La sezione lavoro della Suprema Corte di Cassazione, ha trattato un caso di licenziamento di un lavoratore che, durante il periodo di prova, si sarebbe assentato a lungo dal posto di lavoro senza alcuna giustificazione.

Il ricorrente lamentava una omessa, insufficiente o contraddittoria motivazione circa un punto decisivo della controversia nonchè la violazione e falsa applicazione dell’art. 13 del r.d. 811/1931, n. 148, asserendo che tale norma sarebbe stata erroneamente applicata al caso in esame, il quale doveva invece essere disciplinato esclusivamente dalla legge 19 dicembre 1984, n. 683, nonché dall’ari. 2096 c.c.

La Corte ha chiarito quanto era stato preso in considerazione dai giudici territoriali ai fini della sentenza e, con riferimento a quest’ultimo motivo di ricorso precisa che “difetta di decisività, ed è pertanto inammissibile, apparendo evidente dalla lettura della sentenza che il richiamo all’art.13 del R.D. n. 148/1931 è stato fatto dal giudice del merito ad abundantiam, al solo fine di rafforzare, attraverso il richiamo al contenuto di questa norma, il parametro della correttezza e buona fede che la corte ha ritenuto violato. Deve invero ricordarsi che anche il vizio di violazione di legge deve, per regola generale, essere decisivo, ossia tale da comportare, se sussistente, una decisione diversa, favorevole al ricorrente; è pertanto necessario che il motivo indichi non solo la regola che non va applicata al caso concreto, ma anche quella (diversa) a suo avviso invece applicabile e che comporterebbe una diversa decisione, favorevole all’impugnante: senza di che non è possibile apprezzare la decisività della censura e, dunque, l’interesse a proporla (Cass., 21 gennaio 2004, n. 886). Nella specie, il ricorrente non ha contestato l’effettiva ratio decidendi del giudice del merito, che ha ritenuto la condotta del lavoratore contrastante con i doveri di correttezza e buona fede che informano l’esecuzione del contratto di lavoro“.

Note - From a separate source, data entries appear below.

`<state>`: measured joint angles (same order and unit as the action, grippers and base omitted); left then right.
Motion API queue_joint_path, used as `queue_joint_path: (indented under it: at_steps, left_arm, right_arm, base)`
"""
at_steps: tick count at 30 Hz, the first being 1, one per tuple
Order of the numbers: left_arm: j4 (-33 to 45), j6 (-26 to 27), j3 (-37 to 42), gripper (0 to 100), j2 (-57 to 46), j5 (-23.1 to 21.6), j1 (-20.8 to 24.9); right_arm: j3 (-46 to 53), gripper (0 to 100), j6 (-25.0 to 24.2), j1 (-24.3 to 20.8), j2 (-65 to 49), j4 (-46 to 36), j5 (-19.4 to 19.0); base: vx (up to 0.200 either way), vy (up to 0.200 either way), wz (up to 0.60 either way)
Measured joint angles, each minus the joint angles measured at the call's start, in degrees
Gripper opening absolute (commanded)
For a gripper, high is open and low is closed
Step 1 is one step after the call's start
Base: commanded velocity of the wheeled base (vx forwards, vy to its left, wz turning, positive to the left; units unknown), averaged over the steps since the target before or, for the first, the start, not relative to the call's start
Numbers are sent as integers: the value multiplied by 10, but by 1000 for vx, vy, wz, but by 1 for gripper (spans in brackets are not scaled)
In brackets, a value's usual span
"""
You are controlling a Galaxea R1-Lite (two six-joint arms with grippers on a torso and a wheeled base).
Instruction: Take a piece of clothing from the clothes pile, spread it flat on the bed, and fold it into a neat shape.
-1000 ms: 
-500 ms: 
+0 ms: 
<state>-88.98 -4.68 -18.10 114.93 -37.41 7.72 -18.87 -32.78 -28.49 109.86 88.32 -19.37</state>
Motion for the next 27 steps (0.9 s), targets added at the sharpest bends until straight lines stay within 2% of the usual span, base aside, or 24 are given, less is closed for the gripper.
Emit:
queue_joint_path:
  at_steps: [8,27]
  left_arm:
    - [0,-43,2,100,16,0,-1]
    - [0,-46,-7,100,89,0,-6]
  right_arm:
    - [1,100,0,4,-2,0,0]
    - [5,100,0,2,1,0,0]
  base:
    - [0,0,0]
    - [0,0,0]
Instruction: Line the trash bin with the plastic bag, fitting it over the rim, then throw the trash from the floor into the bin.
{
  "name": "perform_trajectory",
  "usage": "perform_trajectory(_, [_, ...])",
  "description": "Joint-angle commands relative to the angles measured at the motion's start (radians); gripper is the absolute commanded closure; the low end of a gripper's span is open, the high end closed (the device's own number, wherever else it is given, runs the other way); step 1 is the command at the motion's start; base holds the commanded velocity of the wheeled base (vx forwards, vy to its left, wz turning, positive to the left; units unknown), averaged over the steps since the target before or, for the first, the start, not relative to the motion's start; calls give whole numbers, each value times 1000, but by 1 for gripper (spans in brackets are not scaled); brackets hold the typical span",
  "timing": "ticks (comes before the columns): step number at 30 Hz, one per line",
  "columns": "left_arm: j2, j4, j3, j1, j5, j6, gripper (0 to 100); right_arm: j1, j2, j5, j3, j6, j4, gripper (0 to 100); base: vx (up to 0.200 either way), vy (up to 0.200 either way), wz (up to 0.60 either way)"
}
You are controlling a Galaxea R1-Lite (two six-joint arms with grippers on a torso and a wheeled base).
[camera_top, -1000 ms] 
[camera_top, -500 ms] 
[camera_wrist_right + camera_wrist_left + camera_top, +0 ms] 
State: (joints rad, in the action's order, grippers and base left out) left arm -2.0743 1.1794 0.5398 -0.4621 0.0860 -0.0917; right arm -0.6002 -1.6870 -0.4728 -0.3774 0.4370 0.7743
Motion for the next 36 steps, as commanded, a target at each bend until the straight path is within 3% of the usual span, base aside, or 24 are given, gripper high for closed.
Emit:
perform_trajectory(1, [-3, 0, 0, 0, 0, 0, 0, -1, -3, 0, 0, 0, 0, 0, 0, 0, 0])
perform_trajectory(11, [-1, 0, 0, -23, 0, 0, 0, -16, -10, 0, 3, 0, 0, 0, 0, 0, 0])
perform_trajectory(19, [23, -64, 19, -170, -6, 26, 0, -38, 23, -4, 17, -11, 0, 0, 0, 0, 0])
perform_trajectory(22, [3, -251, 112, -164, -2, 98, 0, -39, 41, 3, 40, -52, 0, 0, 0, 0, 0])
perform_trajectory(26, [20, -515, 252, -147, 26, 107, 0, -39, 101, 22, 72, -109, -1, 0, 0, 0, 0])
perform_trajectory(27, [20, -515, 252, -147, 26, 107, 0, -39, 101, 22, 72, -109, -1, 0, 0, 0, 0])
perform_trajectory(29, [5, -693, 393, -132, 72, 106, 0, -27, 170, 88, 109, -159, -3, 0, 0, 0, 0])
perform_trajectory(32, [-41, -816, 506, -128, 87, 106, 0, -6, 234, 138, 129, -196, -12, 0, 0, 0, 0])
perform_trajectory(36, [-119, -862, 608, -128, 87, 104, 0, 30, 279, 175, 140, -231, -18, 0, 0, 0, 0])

La Corte conclude ribadendo che “Ove con il ricorso per cassazione si ascriva al giudice di merito di non avere tenuto conto di una circostanza di fatto che si assume essere stata ‘pacifica” tra le parti, il principio di autosufficienza del ricorso impone al ricorrente di indicare in quale atto sia stata allegata la suddetta circostanza, ed in quale sede e modo essa sia stata provata o ritenuta pacifica ” (ex plurimis, Cass., 18/0712007, n. 15961)“.